Kiwi science: how to trace a gastro outbreak

The pathogen campylobacter was singled out as the cause of the Havelock North gastro outbreak, which affected around 5500 people and prompted protests and a public inquiry. Photo / File

Scientists have suggested a better way to reveal the source of outbreaks like that which hit a third of Havelock North's population in 2016.

The pathogen campylobacter, which causes the gastrointestinal infection campylobacteriosis, is the most frequently notified enteric disease in New Zealand, and remains a burden upon the public health system.

It was singled out as the cause of the Havelock North gastro outbreak, which affected around 5500 people and prompted a public inquiry.

While infection rates had dramatically dropped over recent years, partly thanks to guidance from statistical models, New Zealand's figures were still high by international standards.

Massey University PhD student Jing Liao said before control measures could be put in place, it was crucial to understand the source of infection – whether that was contaminated water, under-cooked animal food products, or food products tainted with animal faeces.

The highest risk factors, she explained, could be revealed by modelling potential sources and pathways of infection.

A notable example was models which, a decade ago, turned up high rates of campylobacteriosis cases attributable to poultry.

That allowed authorities and the poultry industry to intervene with measures such as improving slaughter and processing.

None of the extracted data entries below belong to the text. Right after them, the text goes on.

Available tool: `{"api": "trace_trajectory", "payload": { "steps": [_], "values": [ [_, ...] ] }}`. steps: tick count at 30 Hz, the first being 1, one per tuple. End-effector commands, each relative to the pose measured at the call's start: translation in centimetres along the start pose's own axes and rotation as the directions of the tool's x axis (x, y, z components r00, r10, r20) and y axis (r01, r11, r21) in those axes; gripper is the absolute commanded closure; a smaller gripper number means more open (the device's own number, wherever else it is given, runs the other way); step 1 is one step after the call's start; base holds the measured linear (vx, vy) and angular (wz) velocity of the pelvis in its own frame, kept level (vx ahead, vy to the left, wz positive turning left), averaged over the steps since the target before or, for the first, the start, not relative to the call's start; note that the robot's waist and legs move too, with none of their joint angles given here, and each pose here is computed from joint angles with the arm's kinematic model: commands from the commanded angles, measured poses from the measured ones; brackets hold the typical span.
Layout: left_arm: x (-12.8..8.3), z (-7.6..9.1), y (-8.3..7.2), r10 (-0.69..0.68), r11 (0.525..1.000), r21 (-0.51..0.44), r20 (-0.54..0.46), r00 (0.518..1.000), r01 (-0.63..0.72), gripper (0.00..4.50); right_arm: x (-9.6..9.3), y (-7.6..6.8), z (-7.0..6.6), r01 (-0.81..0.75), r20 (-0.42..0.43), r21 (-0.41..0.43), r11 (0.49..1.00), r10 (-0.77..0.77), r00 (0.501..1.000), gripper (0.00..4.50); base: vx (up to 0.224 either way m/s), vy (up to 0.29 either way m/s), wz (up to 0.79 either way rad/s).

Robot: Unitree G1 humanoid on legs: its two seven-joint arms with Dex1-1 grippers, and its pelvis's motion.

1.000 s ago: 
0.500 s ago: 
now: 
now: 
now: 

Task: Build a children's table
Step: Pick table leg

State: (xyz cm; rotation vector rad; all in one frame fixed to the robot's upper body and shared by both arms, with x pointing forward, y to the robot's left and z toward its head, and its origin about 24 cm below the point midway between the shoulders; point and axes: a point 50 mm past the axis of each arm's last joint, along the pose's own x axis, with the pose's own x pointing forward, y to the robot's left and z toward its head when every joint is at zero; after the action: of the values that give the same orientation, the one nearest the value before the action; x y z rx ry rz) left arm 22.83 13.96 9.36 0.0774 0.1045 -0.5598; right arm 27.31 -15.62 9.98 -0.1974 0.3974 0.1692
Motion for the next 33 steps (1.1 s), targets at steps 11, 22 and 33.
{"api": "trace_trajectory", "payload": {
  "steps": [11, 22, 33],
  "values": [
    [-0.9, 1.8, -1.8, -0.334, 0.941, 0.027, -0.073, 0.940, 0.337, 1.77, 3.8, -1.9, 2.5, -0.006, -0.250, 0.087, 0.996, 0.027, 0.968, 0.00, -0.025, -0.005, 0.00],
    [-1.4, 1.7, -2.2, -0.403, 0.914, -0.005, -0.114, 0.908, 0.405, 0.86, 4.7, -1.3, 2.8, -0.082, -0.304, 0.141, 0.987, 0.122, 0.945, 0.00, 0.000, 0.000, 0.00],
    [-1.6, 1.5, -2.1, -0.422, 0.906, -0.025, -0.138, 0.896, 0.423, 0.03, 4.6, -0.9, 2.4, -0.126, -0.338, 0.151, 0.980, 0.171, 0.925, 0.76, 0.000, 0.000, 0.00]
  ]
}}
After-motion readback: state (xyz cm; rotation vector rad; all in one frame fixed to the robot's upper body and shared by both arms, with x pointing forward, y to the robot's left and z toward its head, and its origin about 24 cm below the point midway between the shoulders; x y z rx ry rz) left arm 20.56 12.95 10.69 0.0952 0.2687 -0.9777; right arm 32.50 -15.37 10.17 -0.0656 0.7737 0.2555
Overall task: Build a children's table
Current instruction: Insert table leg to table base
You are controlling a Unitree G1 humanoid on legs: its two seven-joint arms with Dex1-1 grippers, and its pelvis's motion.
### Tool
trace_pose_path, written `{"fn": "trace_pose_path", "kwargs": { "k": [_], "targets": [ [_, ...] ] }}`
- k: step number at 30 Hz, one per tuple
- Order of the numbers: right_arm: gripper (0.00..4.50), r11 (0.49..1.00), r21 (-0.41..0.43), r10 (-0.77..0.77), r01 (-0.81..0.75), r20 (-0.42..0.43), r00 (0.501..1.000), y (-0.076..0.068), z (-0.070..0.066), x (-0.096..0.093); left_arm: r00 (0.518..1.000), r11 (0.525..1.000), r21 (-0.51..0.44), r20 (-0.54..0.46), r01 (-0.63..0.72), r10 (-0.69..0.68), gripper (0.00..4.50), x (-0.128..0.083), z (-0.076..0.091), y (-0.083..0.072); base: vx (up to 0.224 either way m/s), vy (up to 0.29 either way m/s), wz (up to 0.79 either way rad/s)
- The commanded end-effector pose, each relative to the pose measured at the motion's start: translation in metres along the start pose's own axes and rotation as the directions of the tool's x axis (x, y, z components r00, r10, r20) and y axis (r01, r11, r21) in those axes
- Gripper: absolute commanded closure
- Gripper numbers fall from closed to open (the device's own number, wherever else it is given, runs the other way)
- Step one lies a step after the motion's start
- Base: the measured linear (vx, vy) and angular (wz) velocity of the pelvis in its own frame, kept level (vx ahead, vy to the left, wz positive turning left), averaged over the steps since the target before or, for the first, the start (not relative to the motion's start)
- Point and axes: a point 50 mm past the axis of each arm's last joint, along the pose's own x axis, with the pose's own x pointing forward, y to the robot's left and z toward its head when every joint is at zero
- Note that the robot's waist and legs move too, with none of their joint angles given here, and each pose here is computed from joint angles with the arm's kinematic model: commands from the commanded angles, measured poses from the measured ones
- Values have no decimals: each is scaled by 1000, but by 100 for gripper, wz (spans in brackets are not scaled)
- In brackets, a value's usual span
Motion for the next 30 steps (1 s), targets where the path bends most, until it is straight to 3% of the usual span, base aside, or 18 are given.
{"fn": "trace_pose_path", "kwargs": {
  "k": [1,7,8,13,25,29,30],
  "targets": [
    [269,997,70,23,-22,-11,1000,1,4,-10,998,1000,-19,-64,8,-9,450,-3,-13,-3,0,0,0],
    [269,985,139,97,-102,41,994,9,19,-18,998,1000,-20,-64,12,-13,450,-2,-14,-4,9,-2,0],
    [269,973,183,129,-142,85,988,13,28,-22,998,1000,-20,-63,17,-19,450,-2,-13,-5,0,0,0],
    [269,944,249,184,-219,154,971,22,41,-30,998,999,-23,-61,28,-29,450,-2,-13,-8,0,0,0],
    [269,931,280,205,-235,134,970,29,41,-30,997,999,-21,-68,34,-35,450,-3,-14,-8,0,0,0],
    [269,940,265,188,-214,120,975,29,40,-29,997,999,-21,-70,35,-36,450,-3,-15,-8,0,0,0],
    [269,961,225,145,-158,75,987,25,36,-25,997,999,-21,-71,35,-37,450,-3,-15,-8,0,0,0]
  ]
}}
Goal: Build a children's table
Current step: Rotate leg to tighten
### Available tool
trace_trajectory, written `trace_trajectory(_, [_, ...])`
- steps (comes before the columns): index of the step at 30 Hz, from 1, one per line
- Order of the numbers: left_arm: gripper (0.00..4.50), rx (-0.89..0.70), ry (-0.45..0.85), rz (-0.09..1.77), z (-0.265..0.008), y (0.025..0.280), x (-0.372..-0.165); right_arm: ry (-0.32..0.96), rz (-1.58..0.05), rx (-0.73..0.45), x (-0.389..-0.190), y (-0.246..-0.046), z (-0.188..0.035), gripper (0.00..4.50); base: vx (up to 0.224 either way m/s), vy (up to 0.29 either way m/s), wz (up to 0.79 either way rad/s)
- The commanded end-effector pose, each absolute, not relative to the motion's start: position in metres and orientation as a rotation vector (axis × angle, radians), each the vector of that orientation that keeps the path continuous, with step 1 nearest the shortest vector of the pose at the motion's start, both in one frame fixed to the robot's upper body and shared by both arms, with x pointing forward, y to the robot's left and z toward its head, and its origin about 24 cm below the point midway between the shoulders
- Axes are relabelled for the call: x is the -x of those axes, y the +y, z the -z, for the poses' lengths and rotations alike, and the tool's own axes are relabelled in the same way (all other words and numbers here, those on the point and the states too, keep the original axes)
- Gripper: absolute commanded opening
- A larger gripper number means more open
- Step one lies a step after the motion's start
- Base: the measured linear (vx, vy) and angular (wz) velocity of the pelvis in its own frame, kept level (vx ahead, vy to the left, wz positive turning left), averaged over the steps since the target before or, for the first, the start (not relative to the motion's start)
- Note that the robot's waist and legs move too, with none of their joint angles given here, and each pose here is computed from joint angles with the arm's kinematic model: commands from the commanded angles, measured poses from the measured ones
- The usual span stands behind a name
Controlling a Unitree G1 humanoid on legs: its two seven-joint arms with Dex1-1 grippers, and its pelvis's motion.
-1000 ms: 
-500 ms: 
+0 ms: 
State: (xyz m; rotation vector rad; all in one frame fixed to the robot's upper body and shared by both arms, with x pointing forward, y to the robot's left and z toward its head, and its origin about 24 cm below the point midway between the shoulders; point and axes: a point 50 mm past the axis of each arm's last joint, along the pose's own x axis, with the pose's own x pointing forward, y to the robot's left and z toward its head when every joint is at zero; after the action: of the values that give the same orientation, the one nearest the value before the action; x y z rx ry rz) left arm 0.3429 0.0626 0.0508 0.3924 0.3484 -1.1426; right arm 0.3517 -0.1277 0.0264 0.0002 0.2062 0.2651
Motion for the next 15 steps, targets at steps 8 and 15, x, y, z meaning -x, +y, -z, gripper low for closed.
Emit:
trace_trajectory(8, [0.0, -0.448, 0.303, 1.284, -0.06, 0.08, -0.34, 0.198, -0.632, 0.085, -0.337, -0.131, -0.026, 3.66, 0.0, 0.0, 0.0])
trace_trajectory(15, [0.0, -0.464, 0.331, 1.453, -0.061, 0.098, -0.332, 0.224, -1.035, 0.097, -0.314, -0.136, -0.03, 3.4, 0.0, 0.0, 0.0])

Today, scientists used a range of complex genetic models to help distinguish between different animal sources of human infection.

But it had remained unclear whether these were any more effective than simpler models – or whether any of the models could be improved to include risk factor information on individual human cases.

"Simpler non-genetic models can help to test model assumptions that underpin the more complex genetic models, but they may not perform well under certain conditions."

A new comparison of genetic and "non-genetic" models, led by Liao, found the simpler one proved just as efficient at pin-pointing the source of common human strains of campylobacter, but didn't perform as well for rare strains.

However, she said, if the majority of infections were caused by highly observed strains, the simpler model might be fit for purpose, and also had the advantage of being quicker to implement.

Liao's study also threw up some interesting differences between people living in her focus area, Manawatu.

Those living in largely rural areas were much more likely to get campylobacteriosis from mammals, while poultry was the main source of infection in urban areas.

Liao said the research was promising, but there are more areas to explore.

She was interested in widening models to incorporate other factors like age, occupation, and contact with animals.

"Another direction is in expanding the role of water," she said.

"Characterising the source of campylobacter found in water has important implications for both water quality and public health."